Gaucks Lebensgefährtin Schadt liebäugelt mit Rückkehr in den Journalismus

Frühere Journalistin will aber kein Buch über Zeit im Schloss Bellevue schreiben

Daniela Schadt, die Lebensgefährtin von Bundespräsident Joachim Gauck, liebäugelt nach der Amtszeit des 76-Jährigen mit einer Rückkehr in den Journalismus.

Berlin - "Ich kann mir vorstellen, irgendwann wieder zu schreiben", sagte Schadt der "Rheinischen Post" (Samstagausgabe). Politik sei faszinierend. "In meinem Herzen bleibe ich aber immer Journalistin."

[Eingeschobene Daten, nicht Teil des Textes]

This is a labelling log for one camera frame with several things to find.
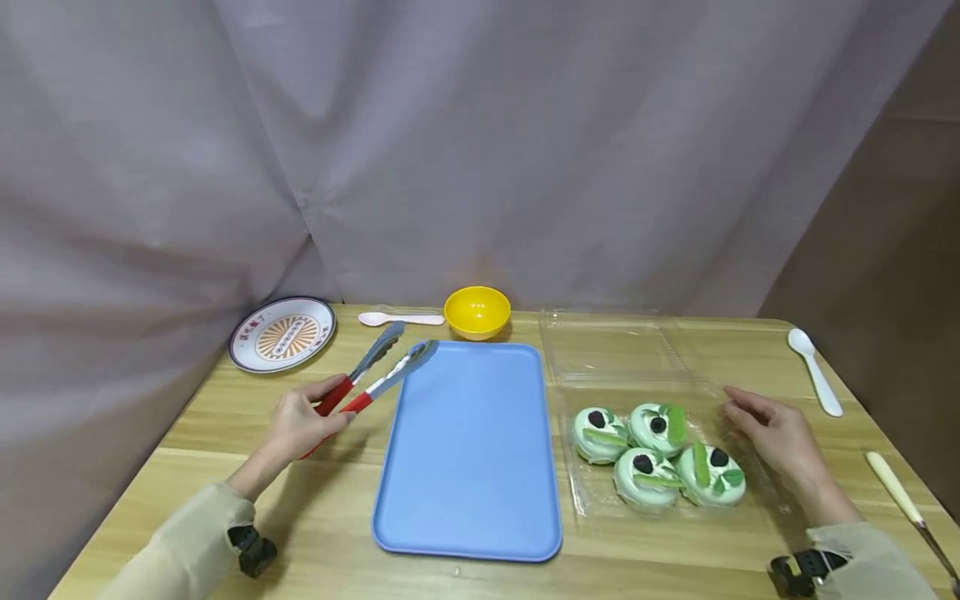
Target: black wrist device
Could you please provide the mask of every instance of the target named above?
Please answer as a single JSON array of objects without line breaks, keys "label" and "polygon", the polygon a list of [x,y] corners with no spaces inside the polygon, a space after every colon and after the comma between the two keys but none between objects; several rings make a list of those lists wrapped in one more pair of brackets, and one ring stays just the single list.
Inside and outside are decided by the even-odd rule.
[{"label": "black wrist device", "polygon": [[847,559],[833,552],[803,550],[792,556],[778,556],[770,561],[770,576],[777,593],[785,598],[810,598],[831,571],[835,571]]},{"label": "black wrist device", "polygon": [[240,551],[240,570],[256,579],[276,558],[276,544],[261,538],[252,525],[227,530],[230,543]]}]

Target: left hand
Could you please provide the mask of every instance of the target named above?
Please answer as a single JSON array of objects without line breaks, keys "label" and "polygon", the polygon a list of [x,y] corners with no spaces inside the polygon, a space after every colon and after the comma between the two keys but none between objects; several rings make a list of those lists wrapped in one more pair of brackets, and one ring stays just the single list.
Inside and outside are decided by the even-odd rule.
[{"label": "left hand", "polygon": [[347,376],[343,374],[333,375],[281,396],[276,403],[264,445],[279,452],[286,461],[293,462],[327,436],[346,427],[356,417],[356,413],[334,413],[329,417],[321,417],[311,405],[311,402],[320,400],[345,377]]}]

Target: decorative plate
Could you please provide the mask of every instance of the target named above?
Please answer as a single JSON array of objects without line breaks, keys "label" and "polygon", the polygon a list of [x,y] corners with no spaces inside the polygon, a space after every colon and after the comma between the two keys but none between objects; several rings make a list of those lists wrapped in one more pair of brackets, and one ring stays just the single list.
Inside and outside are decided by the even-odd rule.
[{"label": "decorative plate", "polygon": [[285,298],[261,306],[230,337],[233,364],[249,372],[277,372],[310,358],[330,341],[337,318],[321,300]]}]

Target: blackberry
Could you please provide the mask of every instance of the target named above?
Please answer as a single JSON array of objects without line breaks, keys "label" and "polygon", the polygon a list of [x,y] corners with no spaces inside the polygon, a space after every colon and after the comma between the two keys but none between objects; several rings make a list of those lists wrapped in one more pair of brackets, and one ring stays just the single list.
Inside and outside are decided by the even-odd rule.
[{"label": "blackberry", "polygon": [[714,448],[710,452],[710,464],[715,467],[725,467],[730,463],[730,456],[720,448]]},{"label": "blackberry", "polygon": [[650,431],[654,433],[663,433],[666,431],[666,419],[663,417],[653,417],[650,421]]},{"label": "blackberry", "polygon": [[637,454],[634,457],[634,468],[644,475],[650,475],[654,472],[654,464],[650,462],[650,457],[646,454]]},{"label": "blackberry", "polygon": [[600,411],[593,411],[587,415],[587,420],[590,421],[590,424],[597,429],[603,429],[607,426],[607,422],[603,418],[603,413]]}]

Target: clear plastic container
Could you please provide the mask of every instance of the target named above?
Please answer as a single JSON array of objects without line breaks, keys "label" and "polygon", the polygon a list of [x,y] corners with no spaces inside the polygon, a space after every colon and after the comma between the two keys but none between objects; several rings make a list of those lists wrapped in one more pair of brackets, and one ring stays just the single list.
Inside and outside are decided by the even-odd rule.
[{"label": "clear plastic container", "polygon": [[561,386],[690,381],[700,370],[676,323],[655,313],[543,310],[540,333]]},{"label": "clear plastic container", "polygon": [[[721,416],[723,391],[691,367],[699,369],[702,359],[672,319],[545,310],[540,328],[546,361],[558,384],[564,458],[579,517],[753,520],[771,508],[782,514],[793,511],[753,447]],[[683,406],[688,440],[720,446],[733,457],[747,480],[739,504],[699,507],[681,496],[666,509],[638,509],[617,495],[612,466],[590,465],[577,455],[572,423],[580,411],[601,406],[625,420],[646,402]]]}]

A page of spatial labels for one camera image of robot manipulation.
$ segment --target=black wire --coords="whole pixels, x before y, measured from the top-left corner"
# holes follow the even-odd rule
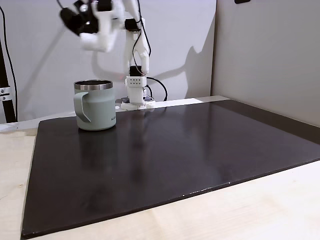
[[[143,28],[143,31],[144,31],[145,39],[146,39],[146,42],[148,43],[148,47],[149,47],[149,57],[150,57],[150,55],[151,55],[151,46],[150,46],[149,39],[148,39],[148,36],[147,36],[147,33],[146,33],[146,29],[145,29],[144,21],[142,21],[141,8],[140,8],[140,1],[139,1],[139,0],[137,0],[137,1],[138,1],[139,16],[140,16],[140,20],[139,20],[139,22],[141,21],[141,25],[142,25],[142,28]]]
[[[3,17],[3,36],[4,36],[4,45],[5,45],[5,50],[6,50],[6,55],[8,56],[8,60],[10,63],[11,67],[11,73],[13,77],[13,82],[14,82],[14,91],[15,91],[15,120],[18,122],[18,91],[17,91],[17,82],[16,82],[16,77],[15,77],[15,72],[14,68],[12,66],[9,50],[8,50],[8,44],[7,44],[7,33],[6,33],[6,17],[5,17],[5,12],[0,6],[0,10],[2,12],[2,17]]]
[[[61,5],[61,3],[60,3],[60,0],[56,0],[56,2],[59,4],[59,6],[60,6],[60,8],[64,8],[62,5]]]
[[[164,89],[164,91],[165,91],[165,98],[164,98],[163,101],[164,101],[164,102],[167,101],[167,99],[168,99],[168,92],[167,92],[166,86],[165,86],[162,82],[160,82],[158,79],[155,79],[155,78],[149,77],[149,76],[147,76],[146,78],[147,78],[147,79],[152,79],[152,80],[156,81],[157,83],[159,83],[159,84],[163,87],[163,89]]]
[[[139,38],[141,37],[141,34],[142,34],[142,32],[140,30],[140,34],[139,34],[138,38],[136,39],[136,41],[135,41],[135,43],[133,45],[133,48],[132,48],[132,55],[133,55],[133,60],[134,60],[134,64],[135,64],[136,69],[138,70],[139,73],[142,74],[142,72],[140,72],[140,70],[138,69],[138,65],[137,65],[136,58],[135,58],[135,47],[137,45],[137,42],[138,42]]]
[[[145,87],[149,89],[149,91],[150,91],[150,97],[152,98],[152,90],[151,90],[151,87],[150,87],[149,85],[145,85]]]

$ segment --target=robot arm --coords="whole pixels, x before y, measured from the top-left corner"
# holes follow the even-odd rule
[[[145,23],[145,20],[140,20],[137,0],[93,1],[91,3],[91,8],[93,15],[98,20],[99,31],[98,33],[80,33],[79,36],[81,38],[83,49],[89,51],[110,52],[115,45],[119,31],[124,29],[124,12],[127,11],[133,16],[133,19],[140,31],[131,31],[127,29],[124,65],[128,70],[133,58],[132,52],[137,52],[141,59],[141,71],[143,75],[147,75],[149,73],[149,47],[146,34],[143,31],[141,24],[141,21]]]
[[[78,0],[74,5],[79,14],[68,8],[63,8],[60,12],[64,24],[80,37],[82,48],[85,50],[110,52],[119,31],[126,29],[124,66],[125,71],[129,72],[125,79],[128,97],[123,98],[121,108],[127,110],[146,108],[152,104],[151,101],[146,102],[145,86],[146,75],[149,73],[150,49],[143,28],[145,20],[141,18],[138,1],[89,0],[85,4],[82,0]],[[125,11],[133,18],[125,19]],[[141,66],[137,66],[135,59],[135,65],[131,66],[135,52],[140,57]]]

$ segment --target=wooden table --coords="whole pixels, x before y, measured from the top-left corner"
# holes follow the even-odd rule
[[[164,104],[172,106],[224,99],[213,96]],[[37,124],[36,120],[28,125],[34,124]],[[36,128],[0,133],[0,240],[20,239],[36,135]],[[39,239],[318,240],[319,173],[318,161]]]

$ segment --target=mug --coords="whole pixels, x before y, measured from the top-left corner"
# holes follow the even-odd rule
[[[85,80],[74,83],[74,111],[80,129],[105,130],[116,124],[116,103],[112,81]]]

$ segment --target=white wall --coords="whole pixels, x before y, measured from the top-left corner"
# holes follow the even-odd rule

Vor dem Einzug an der Seite Gaucks in das Schloss Bellevue im Jahr 2012 arbeitete die 56-Jährige als Politikredakteurin für die "Nürnberger Zeitung". Ein Buch über ihre Zeit im Amt will aber Schadt nicht verfassen: "Dafür fehlt mir ehrlich gesagt die Zeit, auch wenn ich das manchmal bedauere."

Die nächste Wahl des Bundespräsidenten durch die Bundesversammlung wurde für den 12. Februar 2017 festgelegt. Gauck äußerte sich noch nicht dazu, ob er eine weitere Amtszeit anstrebt.